Print the listing below a second time, exactly, and omit its images.
(RECORDED INFORMATION Opens)
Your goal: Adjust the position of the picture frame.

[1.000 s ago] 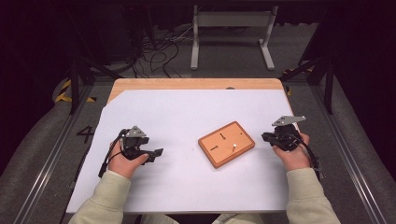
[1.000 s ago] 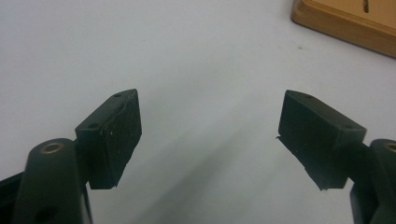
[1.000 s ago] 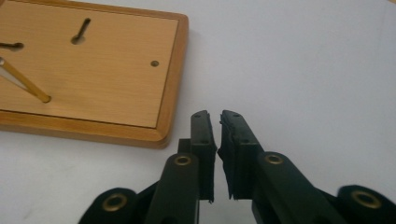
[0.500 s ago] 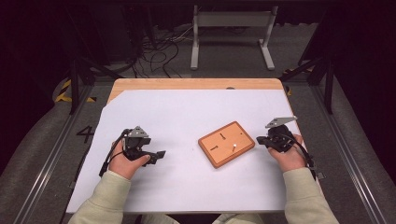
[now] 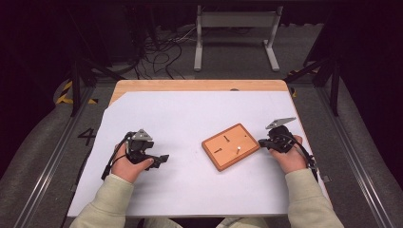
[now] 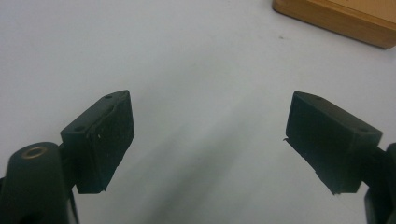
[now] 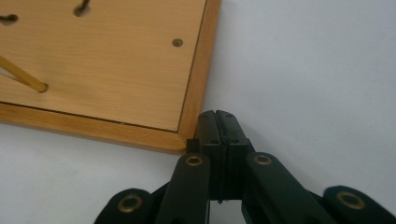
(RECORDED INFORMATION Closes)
ANSWER FOR THE TASK:
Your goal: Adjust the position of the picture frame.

[1.000 s ago] 
[1.000 s ago] 
[1.000 s ago] 
[0.500 s ago] 
[now] 
[now] 
[now] 

The answer requires nothing more.